## DATA TO PROCESS
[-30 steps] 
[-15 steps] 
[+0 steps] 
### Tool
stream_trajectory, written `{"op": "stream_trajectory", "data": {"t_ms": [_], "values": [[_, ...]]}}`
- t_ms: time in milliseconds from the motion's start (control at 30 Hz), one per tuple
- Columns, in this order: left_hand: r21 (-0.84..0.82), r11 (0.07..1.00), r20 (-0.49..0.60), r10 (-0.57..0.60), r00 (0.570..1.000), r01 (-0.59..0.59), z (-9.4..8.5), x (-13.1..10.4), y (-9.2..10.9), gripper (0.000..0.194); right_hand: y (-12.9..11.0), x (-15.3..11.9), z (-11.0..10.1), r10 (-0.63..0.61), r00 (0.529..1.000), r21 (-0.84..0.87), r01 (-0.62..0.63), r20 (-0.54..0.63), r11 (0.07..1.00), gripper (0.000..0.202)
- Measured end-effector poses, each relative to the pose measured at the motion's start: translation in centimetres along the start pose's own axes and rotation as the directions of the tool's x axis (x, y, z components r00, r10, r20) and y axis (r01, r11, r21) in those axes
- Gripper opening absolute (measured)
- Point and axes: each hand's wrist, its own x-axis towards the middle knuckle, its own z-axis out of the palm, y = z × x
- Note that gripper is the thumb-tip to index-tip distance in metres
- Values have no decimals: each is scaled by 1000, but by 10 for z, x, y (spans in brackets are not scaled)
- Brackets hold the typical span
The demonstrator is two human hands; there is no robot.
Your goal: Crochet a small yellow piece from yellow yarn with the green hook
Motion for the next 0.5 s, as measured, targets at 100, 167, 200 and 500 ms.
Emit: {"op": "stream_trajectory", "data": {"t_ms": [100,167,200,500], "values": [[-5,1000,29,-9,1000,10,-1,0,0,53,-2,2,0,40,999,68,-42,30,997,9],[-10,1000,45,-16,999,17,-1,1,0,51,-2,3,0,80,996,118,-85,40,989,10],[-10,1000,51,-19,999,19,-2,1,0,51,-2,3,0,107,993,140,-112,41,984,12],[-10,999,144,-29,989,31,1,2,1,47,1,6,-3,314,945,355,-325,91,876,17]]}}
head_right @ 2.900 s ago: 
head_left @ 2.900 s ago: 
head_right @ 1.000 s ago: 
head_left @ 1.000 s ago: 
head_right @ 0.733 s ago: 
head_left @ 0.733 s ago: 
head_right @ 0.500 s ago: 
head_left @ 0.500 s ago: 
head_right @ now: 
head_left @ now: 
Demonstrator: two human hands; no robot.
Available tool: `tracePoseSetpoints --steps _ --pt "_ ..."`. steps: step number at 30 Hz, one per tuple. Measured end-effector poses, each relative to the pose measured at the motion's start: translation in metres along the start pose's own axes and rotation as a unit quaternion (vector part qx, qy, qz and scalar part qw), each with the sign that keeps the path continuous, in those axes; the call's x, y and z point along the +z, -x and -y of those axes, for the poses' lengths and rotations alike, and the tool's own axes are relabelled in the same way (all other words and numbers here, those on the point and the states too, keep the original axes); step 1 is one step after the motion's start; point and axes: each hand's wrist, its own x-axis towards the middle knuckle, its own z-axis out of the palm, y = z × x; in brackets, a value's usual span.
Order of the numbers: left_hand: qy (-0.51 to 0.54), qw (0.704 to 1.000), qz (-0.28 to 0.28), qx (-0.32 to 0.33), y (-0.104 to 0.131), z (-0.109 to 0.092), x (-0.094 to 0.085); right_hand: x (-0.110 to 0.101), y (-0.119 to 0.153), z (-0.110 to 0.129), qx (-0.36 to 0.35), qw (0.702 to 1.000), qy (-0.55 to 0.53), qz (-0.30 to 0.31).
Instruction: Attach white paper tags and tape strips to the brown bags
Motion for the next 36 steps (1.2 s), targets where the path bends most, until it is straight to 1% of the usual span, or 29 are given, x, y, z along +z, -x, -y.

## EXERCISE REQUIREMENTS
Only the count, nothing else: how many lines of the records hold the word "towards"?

## EXERCISE OUTPUT
2